■ YOUR INSTRUCTIONS
Look through the listing and report every line that has "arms" in it.

■ DATASET CONTENT
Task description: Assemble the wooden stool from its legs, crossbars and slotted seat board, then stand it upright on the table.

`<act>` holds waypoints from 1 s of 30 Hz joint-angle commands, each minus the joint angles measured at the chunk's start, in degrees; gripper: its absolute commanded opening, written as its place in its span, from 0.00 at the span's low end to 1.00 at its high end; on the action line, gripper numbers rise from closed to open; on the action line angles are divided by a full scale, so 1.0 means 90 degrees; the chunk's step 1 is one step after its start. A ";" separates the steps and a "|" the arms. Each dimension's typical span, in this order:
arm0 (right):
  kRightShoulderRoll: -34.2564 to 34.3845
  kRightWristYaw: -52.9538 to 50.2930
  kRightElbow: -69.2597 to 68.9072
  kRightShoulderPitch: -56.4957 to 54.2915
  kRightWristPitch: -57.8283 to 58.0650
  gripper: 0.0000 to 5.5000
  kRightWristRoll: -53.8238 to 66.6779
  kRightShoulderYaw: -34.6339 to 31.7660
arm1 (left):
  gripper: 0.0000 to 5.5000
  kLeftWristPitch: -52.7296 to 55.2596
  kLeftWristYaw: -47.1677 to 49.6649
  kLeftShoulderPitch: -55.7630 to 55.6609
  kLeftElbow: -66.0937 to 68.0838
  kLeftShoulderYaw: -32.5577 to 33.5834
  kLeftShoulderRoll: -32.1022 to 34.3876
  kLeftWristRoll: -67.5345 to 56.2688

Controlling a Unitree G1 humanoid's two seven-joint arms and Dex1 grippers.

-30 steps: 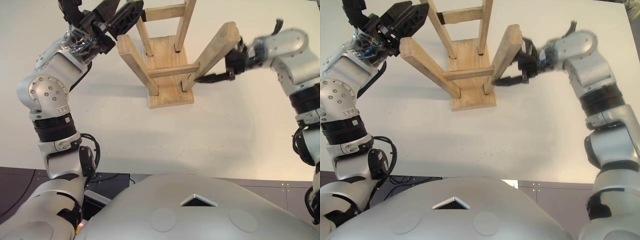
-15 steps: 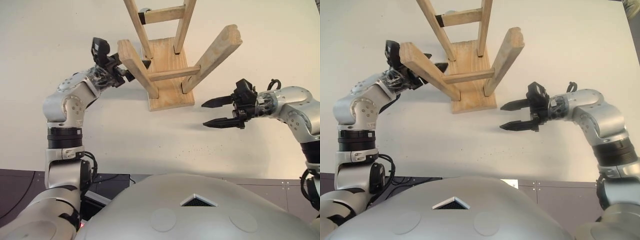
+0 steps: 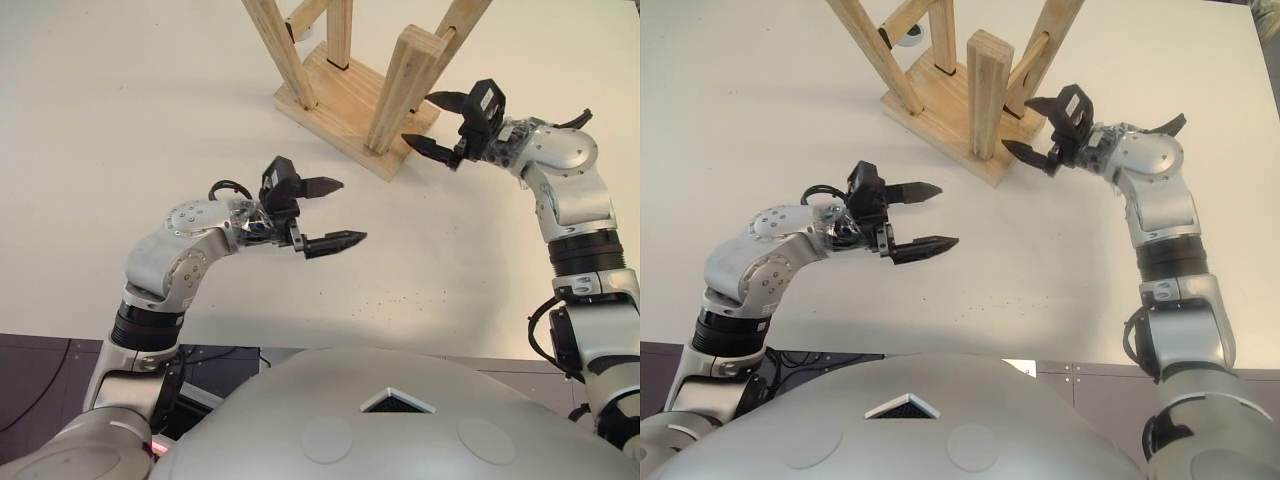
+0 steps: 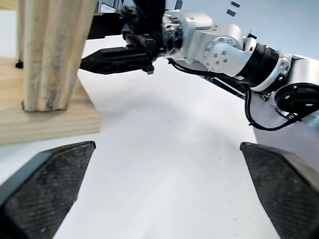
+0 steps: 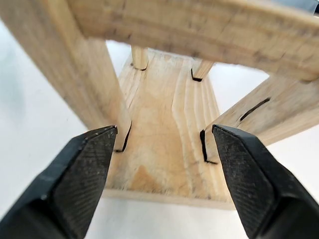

■ RESPONSE TO THE TASK
`<act>` holds waypoints from 1 s of 30 Hz joint-angle commands, each minus the joint angles measured at the chunk's start, in degrees; gripper: its absolute commanded opening, written as its place in its span, from 0.00 at the span's low end to 1.00 at its high end; on the action line, gripper numbers rise from closed to open; on the action line angles are divided by a full scale, so 1.0 means 90 degrees; the chunk's step 1 is one step after its start. A ";" separates the steps and a "|" the arms. Each dimension's typical span, in this order:
Controlling a Unitree G1 humanoid's two seven-joint arms and Dex1 grippers.

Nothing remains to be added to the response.